Spatial analysis is an important means to study geospatial phenomena. It can realize the visualization of geospatial data and identify patterns and spatial relationships that are not easy to find using traditional data analysis methods. Geospatial analysis methods, such as the gravity center model, superposition analysis, correlation analysis and geoscience information Tupu, have been applied and verified in the fields of farmland environment, farmland quality evaluation, farmland preservation policy and land use transitions [6,29,30,31,32]. Farmland landscapes may have different evolution patterns and development trends in different periods and regions. The advantages of geospatial methods help them to mine spatial information related to farmland landscape evolution and statistically analyze the spatial law of evolution.

China’s challenge of balancing a large population with limited land resources underscores the value of agricultural landscapes as essential assets. The current understanding of the spatiotemporal trends and drivers behind China’s farmland landscape evolution remains inadequate. By leveraging multi-temporal farmland cover data and employing landscape process models across various scales and periods, this study aims to dissect the evolution of China’s farmland landscape. It endeavors to map the zoning of farmland evolution from diverse angles to illuminate regional discrepancies. Through the analysis of natural and socioeconomic factors in correlation with different evolutionary processes, this research seeks to determine the mechanisms driving farmland changes, offering insights to refine farmland management practices.

2. Materials and Methods

2.1. Data Source and Preprocessing

The data used in this article include land cover data, environmental data, such as elevation, annual temperature and annual precipitation, and social and economic statistical data for Chinese cities.
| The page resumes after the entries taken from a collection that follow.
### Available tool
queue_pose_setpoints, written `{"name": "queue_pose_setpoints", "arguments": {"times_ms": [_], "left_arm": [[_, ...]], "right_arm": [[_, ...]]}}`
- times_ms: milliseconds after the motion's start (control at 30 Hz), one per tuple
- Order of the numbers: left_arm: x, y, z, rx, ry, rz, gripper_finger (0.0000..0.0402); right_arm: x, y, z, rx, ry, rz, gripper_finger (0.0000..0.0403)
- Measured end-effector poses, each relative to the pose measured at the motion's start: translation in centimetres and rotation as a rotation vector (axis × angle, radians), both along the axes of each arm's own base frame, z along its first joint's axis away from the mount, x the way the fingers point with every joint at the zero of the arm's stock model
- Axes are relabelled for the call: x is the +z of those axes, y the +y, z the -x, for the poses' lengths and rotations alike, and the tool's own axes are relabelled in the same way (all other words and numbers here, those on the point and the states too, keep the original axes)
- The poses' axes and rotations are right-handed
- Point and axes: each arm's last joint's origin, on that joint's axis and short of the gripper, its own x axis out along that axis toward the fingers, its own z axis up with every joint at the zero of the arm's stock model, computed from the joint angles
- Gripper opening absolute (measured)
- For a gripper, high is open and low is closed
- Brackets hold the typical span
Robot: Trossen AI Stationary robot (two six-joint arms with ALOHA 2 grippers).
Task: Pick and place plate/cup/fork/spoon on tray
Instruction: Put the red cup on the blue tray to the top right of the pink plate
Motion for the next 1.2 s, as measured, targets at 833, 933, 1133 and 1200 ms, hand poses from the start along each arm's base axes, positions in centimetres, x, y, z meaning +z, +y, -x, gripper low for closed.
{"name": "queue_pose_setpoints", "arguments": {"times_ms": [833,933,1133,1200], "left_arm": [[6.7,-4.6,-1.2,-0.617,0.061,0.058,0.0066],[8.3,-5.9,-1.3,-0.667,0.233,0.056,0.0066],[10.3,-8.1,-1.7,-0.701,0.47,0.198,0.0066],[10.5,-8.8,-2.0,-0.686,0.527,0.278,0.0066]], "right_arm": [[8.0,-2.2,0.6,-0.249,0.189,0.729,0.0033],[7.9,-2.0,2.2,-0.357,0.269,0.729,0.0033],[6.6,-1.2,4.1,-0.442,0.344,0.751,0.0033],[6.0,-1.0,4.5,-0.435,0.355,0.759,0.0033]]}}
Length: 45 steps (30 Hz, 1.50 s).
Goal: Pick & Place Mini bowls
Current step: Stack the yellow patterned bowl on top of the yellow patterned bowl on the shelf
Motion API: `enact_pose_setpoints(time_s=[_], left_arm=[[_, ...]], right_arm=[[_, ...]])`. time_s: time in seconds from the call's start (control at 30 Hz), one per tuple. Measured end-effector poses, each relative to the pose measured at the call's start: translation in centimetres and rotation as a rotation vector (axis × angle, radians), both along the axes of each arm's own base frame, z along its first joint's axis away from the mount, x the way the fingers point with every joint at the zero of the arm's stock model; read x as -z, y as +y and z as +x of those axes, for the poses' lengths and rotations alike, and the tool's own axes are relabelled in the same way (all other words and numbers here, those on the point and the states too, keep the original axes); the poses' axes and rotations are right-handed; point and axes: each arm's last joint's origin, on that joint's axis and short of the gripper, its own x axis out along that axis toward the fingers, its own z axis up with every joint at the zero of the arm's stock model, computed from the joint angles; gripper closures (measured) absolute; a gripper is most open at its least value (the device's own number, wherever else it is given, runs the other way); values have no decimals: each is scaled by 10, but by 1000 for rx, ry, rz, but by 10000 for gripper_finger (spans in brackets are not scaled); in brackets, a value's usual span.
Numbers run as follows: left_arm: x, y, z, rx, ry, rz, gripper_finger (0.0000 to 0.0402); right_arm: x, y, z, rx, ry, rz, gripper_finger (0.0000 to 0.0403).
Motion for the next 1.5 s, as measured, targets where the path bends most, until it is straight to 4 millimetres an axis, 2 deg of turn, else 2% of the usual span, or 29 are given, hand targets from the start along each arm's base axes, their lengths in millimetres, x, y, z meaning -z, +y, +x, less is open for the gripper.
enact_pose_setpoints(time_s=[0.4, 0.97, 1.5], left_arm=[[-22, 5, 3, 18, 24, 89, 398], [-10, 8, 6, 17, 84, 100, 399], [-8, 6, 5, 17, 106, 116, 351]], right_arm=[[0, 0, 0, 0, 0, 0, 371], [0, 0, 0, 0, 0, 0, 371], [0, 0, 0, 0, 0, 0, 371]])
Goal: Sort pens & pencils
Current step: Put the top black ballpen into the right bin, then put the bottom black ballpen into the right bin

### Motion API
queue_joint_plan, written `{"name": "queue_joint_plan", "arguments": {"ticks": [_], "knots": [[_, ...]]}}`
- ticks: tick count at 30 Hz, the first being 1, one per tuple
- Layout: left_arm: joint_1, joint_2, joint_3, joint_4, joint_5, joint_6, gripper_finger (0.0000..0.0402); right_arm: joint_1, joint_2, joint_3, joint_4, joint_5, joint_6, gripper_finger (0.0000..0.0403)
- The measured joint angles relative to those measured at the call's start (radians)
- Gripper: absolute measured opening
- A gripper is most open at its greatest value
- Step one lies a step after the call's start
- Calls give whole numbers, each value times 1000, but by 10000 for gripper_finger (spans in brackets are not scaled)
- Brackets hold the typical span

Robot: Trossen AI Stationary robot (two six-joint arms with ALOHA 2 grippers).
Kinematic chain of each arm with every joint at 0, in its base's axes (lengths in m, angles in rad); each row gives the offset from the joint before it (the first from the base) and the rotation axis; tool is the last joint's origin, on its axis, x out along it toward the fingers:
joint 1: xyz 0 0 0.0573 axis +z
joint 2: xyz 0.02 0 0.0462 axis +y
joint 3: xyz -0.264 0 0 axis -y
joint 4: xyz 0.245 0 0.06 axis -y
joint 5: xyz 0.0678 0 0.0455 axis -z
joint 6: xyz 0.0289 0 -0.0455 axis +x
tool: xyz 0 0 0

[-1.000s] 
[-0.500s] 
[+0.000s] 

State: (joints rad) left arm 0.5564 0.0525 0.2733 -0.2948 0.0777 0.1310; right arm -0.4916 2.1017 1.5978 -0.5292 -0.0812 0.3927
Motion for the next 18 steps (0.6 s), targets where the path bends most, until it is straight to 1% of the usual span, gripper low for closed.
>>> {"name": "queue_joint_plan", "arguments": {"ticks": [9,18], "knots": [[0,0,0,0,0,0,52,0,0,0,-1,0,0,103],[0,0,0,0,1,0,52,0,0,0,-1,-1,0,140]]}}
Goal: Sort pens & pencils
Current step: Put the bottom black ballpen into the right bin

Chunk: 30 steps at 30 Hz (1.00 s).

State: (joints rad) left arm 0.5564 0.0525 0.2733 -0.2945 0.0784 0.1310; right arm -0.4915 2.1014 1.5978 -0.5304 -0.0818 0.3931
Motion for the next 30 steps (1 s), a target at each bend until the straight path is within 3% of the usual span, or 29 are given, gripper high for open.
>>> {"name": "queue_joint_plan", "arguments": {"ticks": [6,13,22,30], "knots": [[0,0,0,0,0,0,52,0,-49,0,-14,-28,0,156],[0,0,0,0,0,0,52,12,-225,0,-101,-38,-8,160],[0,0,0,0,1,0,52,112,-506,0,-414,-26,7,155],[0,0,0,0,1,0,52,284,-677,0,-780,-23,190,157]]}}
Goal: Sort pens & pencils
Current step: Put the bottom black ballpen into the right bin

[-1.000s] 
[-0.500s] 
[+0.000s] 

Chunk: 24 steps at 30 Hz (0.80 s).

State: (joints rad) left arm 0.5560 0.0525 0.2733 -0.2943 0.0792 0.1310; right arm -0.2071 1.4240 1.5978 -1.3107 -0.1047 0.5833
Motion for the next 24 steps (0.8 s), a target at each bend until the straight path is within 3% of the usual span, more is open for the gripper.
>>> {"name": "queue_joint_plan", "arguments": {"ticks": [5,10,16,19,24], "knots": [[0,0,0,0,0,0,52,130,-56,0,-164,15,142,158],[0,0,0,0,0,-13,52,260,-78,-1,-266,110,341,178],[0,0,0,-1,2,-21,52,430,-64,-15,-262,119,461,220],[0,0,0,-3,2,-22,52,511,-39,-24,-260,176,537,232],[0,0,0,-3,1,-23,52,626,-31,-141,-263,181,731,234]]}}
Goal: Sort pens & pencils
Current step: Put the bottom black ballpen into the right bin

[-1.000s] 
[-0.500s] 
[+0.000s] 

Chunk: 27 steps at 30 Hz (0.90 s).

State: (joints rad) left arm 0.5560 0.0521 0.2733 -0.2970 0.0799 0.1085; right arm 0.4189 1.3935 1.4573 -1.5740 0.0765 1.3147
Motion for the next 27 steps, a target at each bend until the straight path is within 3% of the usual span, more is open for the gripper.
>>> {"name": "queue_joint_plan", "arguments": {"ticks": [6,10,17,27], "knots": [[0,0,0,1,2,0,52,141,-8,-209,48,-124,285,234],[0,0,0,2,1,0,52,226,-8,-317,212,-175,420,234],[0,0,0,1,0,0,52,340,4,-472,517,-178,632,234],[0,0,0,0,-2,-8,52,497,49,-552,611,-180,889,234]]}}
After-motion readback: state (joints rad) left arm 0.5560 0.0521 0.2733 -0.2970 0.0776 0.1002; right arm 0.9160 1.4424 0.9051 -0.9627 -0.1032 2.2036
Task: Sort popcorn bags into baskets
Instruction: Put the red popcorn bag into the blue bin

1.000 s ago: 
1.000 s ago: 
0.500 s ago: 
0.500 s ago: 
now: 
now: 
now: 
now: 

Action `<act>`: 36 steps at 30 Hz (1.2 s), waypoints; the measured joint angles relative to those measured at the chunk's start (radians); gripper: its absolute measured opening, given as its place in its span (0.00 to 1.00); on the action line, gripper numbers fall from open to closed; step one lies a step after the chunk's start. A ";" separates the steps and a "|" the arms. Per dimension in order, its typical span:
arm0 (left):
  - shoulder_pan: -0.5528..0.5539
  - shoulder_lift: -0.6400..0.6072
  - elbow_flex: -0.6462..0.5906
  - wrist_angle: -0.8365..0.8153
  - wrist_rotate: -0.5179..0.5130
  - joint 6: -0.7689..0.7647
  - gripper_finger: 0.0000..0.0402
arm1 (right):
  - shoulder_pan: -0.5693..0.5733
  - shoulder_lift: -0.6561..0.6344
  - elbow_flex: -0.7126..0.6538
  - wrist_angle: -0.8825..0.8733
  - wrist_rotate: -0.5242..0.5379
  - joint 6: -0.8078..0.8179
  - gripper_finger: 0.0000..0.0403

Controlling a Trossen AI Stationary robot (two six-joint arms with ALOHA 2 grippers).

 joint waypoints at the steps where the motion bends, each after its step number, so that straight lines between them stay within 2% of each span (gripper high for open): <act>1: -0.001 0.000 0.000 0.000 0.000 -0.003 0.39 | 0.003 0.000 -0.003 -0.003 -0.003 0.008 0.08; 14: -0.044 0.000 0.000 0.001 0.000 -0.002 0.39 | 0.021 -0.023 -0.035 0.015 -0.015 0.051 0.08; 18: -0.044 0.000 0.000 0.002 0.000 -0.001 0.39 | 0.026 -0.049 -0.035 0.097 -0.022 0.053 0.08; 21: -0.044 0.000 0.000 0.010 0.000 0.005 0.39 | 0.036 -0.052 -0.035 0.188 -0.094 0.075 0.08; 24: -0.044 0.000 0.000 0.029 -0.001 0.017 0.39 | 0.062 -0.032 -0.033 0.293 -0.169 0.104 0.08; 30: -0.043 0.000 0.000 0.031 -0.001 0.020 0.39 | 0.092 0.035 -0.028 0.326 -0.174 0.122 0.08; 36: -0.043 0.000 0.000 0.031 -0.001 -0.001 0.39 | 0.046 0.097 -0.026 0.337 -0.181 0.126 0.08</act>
The land cover maps for 1980, 1990, 2000, 2010 and 2020 were obtained from the Resource and Environment Data Cloud Platform (http://www.resdc.cn (accessed on 1 December 2023)). The dataset was generated by human visual interpretation on Landsat TM images from the United States Landsat, with a spatial resolution of 1000 m. The maps include 6 primary types and 25 secondary types of farmland, forestland, grassland, water area, construction land and unused land. To provide a basis for subsequent data analysis, the 25 subcategories of the land cover map were first reclassified into two categories: farmland and non-farmland. The sources of environmental data and socioeconomic statistical data are shown in

Table 1. Description of the factors.

	Factors	Calculation	Data Source
Natural factors	Mean annual temperature	-	Data Center for Resources and Environmental Sciences, Chinese Academy of Sciences.
	Mean annual precipitation	-
	Mean annual accumulated temperature	-
	Elevation	-
	Slop	-
Socioeconomic factors	Mean population density	-	Provincial Statistical Yearbook
	Industrialization level	Added value of secondary industry/gross national product
Technology factor	Fertilizer utilization level	Total agricultural output value/fertilizer input
	Agricultural mechanization level	Total machinery power/agricultural practitioners	Provincial Statistical Yearbook
	Mean education level of the people

.

2.2. Assessment of the Spatial Process of Farmland Change

During the evolution process, farmland change is generally categorized into three states: lost farmland, gained farmland and remaining farmland [25]. The types of lost farmland include perforation, subdivision, shrinkage and attrition. Perforation means that a lost patch is adjacent to only one remaining patch. Subdivision means that a lost patch is adjacent to at least two remaining patches and adjacent to a non-farmland patch. Shrinkage means that a lost patch is adjacent to only one remaining patch and is also adjacent to a non-farmland patch. Attrition means that a lost patch is only adjacent to a non-farmland patch. These types can cause the fragmentation of farmland and are not conducive to large-scale agricultural production. The types of gained farmland include increment and expansion. Expansion means that a gained patch is adjacent to a remaining patch. Increment means that a gained patch is surrounded by patches of non-farmland. These types are effective measures for farmland conservation. Expansion can significantly increase the connectivity among patches of farmland. Increments can ensure the quantity and quality of stable farmland resources to a certain extent. The remaining farmland can be of three types: core, edge and scattered areas. Core means that the remaining farmland is adjacent only to the remaining farmland grid. The core provides suitable conditions for large-scale production. Edge refers to a grid of remaining farmland adjacent to both core and non-farmland. It is a transition zone between agricultural production and non-agricultural activities, which can effectively buffer the impact of non-agricultural production on agricultural production. The concept of scattered areas refers to the remaining farmland grids that are adjacent only to non-farmland. The topological relationships and definitions of the evolution patterns of farmland are shown in Figure 1. Green represents remaining farmland patches, blue represents lost farmland patches, orange represents gained farmland patches and gray represents non-farmland patches.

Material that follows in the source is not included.